= What is expected =
Reproduce the entries shown below only from the line with "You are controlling" down to the line with "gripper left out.", keeping both end lines and copying each one exactly.

= Recorded information =
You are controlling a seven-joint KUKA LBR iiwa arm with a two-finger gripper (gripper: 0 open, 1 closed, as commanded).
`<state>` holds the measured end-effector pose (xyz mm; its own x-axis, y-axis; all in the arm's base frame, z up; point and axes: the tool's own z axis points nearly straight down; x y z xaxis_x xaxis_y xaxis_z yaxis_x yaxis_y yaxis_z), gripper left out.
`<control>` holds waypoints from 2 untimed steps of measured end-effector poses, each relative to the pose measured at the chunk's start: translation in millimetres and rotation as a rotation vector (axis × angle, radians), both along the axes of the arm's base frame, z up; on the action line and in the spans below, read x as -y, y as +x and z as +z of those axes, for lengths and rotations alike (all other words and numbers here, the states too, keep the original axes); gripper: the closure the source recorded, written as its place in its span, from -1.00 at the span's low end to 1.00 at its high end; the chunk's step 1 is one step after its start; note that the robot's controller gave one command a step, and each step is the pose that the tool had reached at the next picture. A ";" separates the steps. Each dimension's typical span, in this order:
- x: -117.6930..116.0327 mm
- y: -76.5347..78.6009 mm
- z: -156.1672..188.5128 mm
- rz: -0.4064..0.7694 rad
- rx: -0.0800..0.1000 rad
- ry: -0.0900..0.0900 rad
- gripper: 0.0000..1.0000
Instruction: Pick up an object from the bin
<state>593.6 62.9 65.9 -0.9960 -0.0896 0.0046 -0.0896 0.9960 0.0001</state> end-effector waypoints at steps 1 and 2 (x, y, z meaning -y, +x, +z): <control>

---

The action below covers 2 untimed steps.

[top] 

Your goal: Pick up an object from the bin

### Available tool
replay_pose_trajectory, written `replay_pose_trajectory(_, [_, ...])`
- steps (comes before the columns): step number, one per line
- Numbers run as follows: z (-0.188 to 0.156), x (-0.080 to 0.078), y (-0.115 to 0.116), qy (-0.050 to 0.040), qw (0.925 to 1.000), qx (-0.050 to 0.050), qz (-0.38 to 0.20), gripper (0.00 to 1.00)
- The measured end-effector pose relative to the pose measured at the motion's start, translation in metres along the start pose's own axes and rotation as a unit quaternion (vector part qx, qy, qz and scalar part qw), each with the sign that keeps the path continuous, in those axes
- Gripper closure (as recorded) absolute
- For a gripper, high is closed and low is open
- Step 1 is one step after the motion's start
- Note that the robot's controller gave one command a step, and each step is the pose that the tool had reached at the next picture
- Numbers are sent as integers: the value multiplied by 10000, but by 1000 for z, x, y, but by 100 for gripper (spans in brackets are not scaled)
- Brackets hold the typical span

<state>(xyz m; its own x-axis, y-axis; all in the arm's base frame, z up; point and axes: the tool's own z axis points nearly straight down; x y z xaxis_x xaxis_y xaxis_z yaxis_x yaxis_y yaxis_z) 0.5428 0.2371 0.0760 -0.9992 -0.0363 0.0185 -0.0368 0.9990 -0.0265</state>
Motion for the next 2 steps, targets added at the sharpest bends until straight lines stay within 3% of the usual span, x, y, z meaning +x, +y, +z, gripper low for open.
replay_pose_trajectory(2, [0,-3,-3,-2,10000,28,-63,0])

= Solution =
You are controlling a seven-joint KUKA LBR iiwa arm with a two-finger gripper (gripper: 0 open, 1 closed, as commanded).
`<state>` holds the measured end-effector pose (xyz mm; its own x-axis, y-axis; all in the arm's base frame, z up; point and axes: the tool's own z axis points nearly straight down; x y z xaxis_x xaxis_y xaxis_z yaxis_x yaxis_y yaxis_z), gripper left out.

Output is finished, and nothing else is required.